Assignment:
Return, word for word, only the lines of the data below that lie between the line with "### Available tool" and the line with "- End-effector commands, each", those two lines included.

Records from a data collection:
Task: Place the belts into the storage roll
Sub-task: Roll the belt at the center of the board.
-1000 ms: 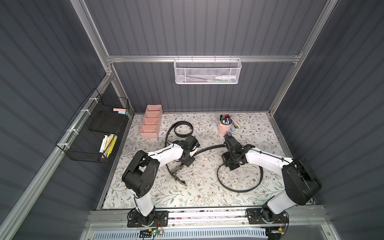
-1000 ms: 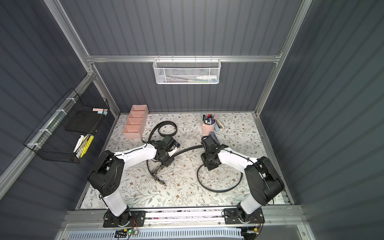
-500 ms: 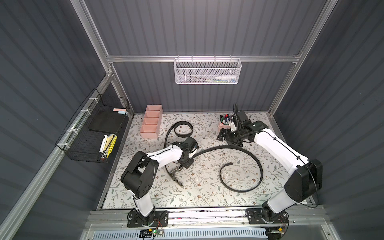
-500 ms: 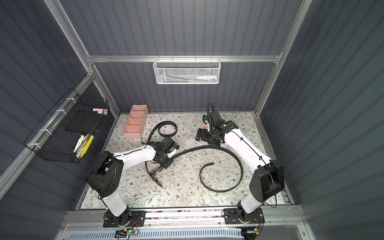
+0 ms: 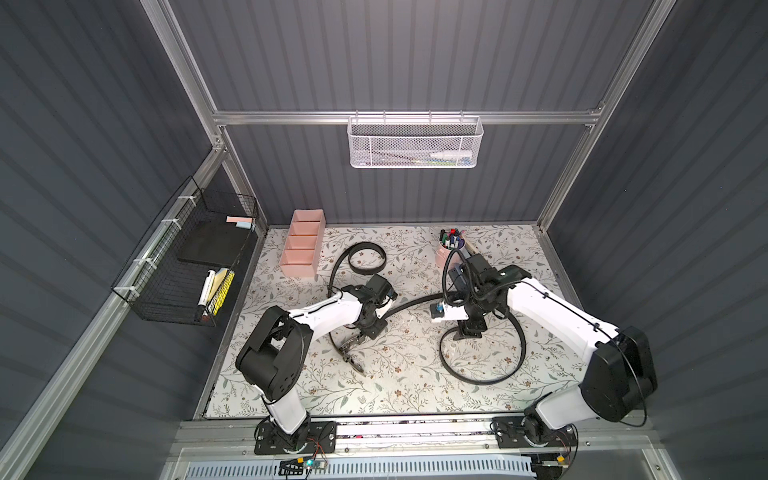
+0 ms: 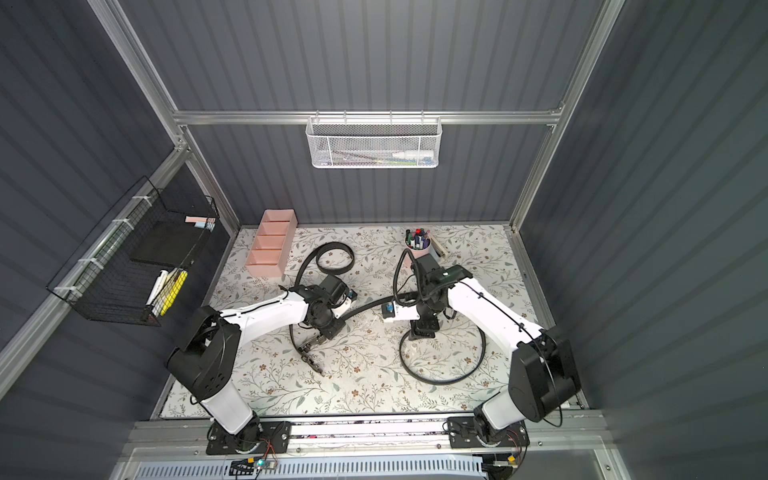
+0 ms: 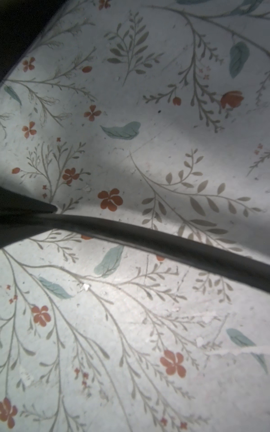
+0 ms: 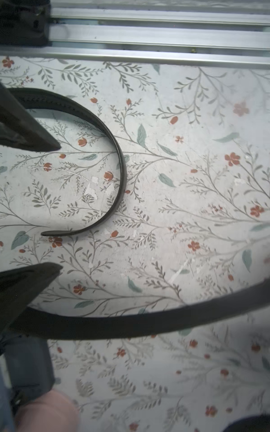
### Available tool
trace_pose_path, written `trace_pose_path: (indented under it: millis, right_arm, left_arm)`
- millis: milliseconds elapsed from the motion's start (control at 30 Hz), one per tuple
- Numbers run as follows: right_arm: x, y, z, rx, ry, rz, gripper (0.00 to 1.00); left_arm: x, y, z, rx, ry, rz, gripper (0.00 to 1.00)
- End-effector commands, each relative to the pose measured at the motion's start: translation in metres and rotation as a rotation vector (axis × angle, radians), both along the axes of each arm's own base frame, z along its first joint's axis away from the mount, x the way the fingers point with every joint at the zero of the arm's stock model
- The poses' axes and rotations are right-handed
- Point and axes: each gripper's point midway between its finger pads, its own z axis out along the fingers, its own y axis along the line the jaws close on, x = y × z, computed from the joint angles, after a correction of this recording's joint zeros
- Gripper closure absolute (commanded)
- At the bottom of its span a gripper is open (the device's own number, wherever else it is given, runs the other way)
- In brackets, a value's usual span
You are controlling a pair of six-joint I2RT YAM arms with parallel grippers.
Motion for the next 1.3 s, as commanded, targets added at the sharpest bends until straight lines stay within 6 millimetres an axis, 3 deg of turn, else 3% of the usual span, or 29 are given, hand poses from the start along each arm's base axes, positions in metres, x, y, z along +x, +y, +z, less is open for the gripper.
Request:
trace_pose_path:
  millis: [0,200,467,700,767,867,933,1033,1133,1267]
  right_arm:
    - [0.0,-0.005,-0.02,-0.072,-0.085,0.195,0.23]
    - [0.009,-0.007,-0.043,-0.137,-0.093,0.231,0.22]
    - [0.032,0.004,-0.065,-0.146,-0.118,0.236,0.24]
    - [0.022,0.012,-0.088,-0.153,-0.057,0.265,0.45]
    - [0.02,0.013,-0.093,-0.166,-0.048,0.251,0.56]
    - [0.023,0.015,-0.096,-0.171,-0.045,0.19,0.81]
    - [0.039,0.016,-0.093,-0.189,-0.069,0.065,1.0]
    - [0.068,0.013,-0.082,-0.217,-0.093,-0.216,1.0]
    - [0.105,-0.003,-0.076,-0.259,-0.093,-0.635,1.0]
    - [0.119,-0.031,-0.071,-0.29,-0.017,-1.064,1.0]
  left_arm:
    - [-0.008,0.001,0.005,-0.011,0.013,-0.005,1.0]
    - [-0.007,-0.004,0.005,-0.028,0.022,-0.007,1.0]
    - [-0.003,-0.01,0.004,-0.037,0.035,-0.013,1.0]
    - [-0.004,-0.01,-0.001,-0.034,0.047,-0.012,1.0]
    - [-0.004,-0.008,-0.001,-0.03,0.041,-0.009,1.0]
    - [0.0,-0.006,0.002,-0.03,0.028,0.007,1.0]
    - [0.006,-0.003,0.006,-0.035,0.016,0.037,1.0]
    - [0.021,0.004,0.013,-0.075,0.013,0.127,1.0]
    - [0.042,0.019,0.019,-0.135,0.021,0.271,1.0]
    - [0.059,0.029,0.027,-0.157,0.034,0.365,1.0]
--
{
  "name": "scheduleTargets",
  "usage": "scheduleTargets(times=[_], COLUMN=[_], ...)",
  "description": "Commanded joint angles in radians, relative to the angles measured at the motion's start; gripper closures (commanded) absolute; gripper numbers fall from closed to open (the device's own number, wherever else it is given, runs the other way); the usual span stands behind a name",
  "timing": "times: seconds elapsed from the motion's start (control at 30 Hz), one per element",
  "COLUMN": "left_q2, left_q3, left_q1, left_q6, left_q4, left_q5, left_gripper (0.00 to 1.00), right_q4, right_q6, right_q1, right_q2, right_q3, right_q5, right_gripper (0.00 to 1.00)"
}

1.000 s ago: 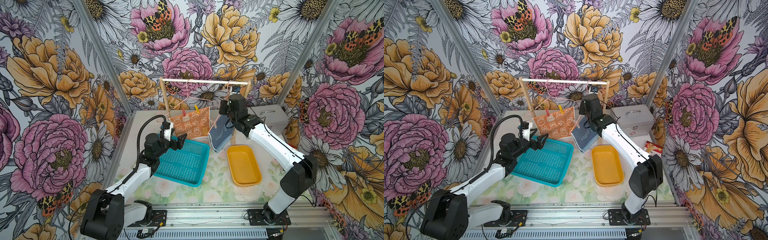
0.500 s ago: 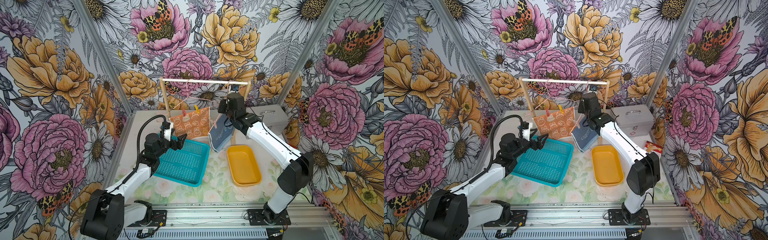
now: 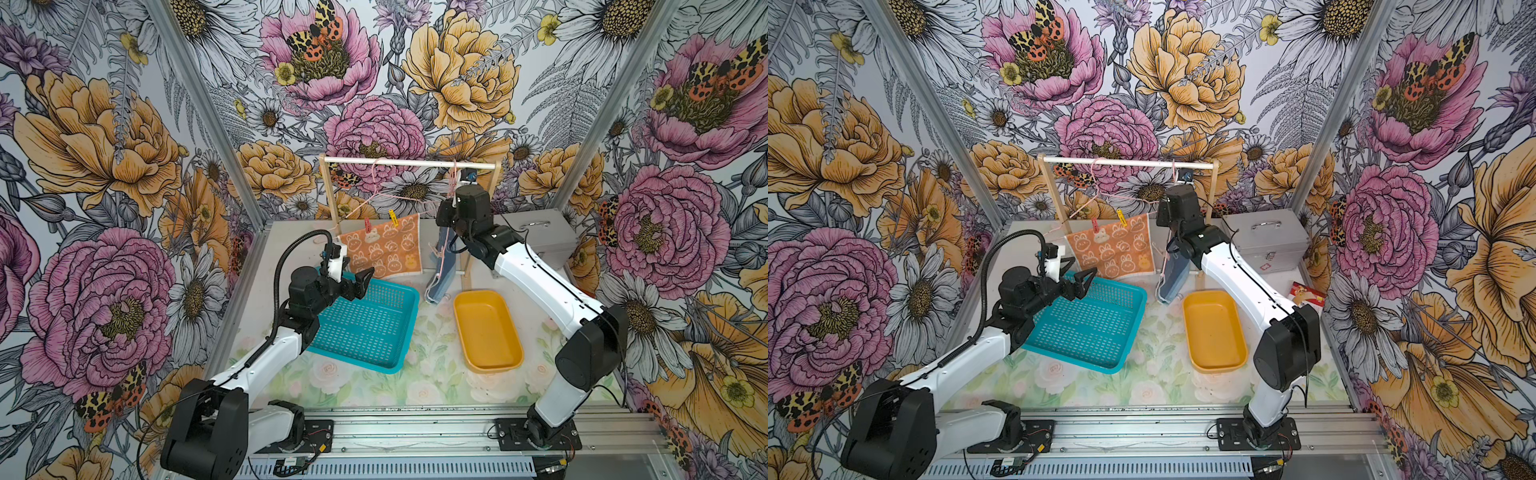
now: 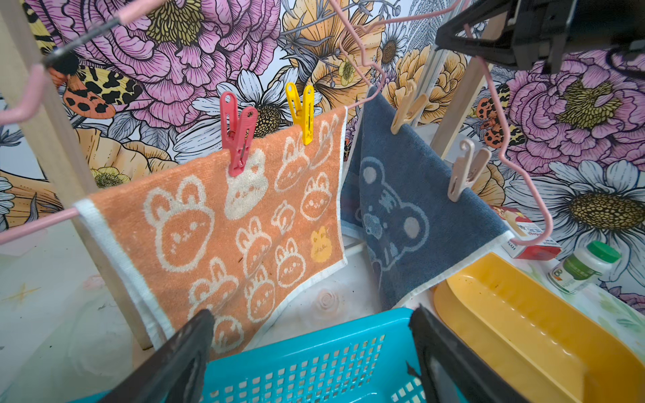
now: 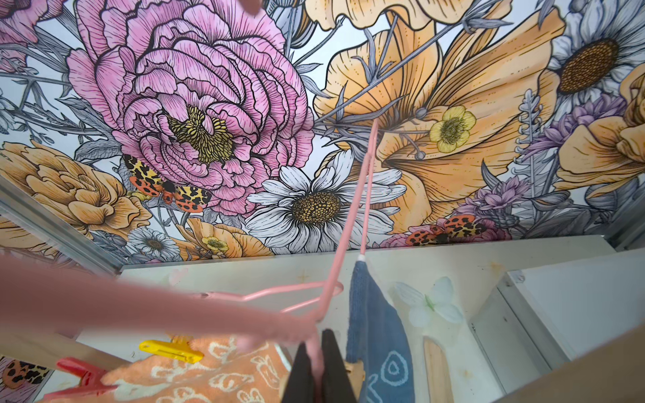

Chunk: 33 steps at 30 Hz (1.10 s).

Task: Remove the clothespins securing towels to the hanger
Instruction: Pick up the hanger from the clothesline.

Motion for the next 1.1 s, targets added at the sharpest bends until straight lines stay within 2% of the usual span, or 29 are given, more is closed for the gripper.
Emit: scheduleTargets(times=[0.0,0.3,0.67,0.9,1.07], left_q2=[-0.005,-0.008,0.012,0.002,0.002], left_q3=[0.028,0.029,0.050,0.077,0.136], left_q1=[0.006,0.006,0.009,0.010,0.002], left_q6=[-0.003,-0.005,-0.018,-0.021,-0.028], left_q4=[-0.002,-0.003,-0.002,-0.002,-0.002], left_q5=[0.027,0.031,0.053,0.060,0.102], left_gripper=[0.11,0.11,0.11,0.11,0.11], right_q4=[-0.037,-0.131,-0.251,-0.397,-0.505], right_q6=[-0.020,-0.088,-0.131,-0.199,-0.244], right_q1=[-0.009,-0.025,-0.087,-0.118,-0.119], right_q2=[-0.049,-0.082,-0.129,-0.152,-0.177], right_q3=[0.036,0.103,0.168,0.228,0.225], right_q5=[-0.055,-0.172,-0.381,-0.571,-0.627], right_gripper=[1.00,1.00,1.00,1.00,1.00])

Answer:
### Available tool
trace_pose_path, written `trace_pose_path: (indented under it: millis, right_arm, left_arm)`
- millis: milliseconds elapsed from the motion's start (control at 30 Hz), one per tuple
- Numbers run as follows: right_arm: x, y, z, rx, ry, rz, gripper (0.00 to 1.00); left_arm: x, y, z, rx, ry, rz, gripper (0.00 to 1.00)
- End-effector commands, each relative to the pose measured at the motion's start: translation in metres and rotation as a rotation vector (axis × angle, radians), both along the axes of each arm's own base frame, z along its first joint's axis away from the mount, x the way the fingers point with every joint at the zero of the arm's stock model

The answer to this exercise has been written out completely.